"""

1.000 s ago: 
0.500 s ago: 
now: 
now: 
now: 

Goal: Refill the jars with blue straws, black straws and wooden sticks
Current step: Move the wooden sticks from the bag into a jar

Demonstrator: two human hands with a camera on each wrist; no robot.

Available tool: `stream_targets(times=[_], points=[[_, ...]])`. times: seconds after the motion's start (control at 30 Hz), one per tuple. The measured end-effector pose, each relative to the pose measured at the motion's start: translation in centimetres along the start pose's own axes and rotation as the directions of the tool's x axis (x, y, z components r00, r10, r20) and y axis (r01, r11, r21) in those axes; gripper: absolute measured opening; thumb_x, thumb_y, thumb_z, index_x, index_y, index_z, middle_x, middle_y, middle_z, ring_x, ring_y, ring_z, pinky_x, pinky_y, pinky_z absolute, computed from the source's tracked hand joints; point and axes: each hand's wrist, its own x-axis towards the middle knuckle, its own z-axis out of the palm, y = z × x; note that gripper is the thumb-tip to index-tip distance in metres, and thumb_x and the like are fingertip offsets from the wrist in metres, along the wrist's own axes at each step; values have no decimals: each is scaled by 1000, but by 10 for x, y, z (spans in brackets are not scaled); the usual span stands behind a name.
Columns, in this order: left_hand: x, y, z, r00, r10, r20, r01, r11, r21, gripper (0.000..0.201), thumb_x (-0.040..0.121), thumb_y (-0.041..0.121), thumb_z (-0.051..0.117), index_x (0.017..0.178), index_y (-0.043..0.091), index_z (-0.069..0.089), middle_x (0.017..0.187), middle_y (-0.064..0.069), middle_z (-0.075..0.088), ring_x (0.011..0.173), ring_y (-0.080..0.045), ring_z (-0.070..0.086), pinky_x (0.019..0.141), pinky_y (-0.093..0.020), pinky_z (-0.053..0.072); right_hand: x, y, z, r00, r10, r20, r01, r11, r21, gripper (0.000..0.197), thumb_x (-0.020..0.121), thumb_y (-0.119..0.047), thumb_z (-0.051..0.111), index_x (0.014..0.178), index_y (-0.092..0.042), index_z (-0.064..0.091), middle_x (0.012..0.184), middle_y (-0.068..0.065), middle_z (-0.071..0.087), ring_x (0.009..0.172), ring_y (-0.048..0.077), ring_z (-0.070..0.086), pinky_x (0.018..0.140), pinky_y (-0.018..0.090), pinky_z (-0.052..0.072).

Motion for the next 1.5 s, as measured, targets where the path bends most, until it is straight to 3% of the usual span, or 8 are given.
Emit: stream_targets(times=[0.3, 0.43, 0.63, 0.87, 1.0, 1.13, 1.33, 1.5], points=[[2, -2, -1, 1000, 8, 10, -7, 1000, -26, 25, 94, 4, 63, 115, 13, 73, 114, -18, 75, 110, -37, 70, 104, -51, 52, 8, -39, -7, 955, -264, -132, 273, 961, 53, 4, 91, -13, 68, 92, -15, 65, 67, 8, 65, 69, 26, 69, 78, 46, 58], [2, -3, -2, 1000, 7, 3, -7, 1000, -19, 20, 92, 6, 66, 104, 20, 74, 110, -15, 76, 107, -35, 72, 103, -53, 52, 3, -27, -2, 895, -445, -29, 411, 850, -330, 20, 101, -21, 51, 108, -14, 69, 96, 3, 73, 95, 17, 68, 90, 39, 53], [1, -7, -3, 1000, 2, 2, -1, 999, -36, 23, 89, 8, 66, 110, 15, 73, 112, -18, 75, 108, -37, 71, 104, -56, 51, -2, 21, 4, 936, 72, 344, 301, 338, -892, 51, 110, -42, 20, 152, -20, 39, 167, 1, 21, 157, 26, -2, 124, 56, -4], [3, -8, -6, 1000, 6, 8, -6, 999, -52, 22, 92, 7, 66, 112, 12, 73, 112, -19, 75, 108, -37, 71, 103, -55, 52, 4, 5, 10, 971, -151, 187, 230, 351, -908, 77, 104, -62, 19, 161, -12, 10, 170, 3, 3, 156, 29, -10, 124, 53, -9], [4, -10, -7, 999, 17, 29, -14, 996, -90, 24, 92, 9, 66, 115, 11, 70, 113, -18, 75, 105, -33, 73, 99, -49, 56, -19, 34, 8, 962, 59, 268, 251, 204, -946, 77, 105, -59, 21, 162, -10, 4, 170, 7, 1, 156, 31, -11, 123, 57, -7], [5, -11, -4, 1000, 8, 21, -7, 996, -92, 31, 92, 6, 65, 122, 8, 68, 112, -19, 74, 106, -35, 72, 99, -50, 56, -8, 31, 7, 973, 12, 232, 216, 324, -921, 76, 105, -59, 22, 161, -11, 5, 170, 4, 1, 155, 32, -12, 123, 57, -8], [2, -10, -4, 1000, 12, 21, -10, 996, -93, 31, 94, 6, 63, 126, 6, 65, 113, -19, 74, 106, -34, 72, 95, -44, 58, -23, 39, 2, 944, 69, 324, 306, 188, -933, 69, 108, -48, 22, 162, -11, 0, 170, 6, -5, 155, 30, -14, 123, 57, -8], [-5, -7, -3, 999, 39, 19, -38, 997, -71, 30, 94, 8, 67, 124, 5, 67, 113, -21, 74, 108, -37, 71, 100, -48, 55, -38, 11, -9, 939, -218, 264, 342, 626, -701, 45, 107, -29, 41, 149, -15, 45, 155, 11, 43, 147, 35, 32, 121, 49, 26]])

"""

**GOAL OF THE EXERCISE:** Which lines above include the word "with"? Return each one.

**RESPONSE AREA:**
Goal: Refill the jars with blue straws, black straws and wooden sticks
Demonstrator: two human hands with a camera on each wrist; no robot.

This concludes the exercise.